Set down exact lines only, from the line with "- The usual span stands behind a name" through the last line of the material below, with every picture left out.

------------------------------

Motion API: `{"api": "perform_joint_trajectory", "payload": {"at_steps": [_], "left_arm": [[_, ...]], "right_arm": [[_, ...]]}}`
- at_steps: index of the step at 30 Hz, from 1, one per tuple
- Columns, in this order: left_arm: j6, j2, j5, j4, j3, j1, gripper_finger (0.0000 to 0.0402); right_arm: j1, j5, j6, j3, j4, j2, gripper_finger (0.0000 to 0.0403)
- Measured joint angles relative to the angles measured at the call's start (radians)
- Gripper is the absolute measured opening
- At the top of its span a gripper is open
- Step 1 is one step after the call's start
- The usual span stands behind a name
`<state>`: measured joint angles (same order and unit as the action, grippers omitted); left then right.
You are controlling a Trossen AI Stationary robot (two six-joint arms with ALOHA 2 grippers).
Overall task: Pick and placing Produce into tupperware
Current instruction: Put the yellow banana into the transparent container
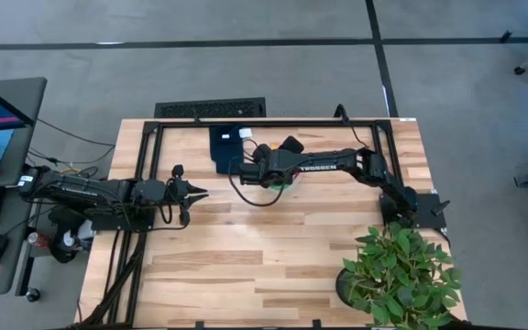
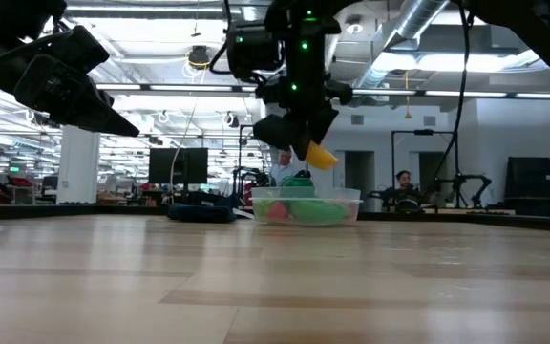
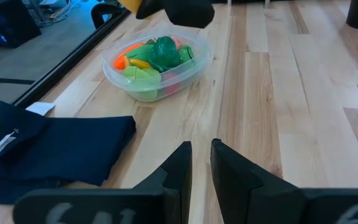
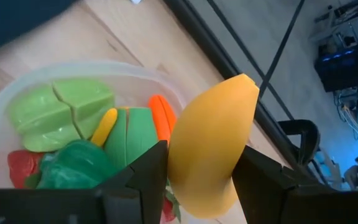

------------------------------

Result =
- The usual span stands behind a name
`<state>`: measured joint angles (same order and unit as the action, grippers omitted); left then right.
You are controlling a Trossen AI Stationary robot (two six-joint arms with ALOHA 2 grippers).
Overall task: Pick and placing Produce into tupperware
Current instruction: Put the yellow banana into the transparent container

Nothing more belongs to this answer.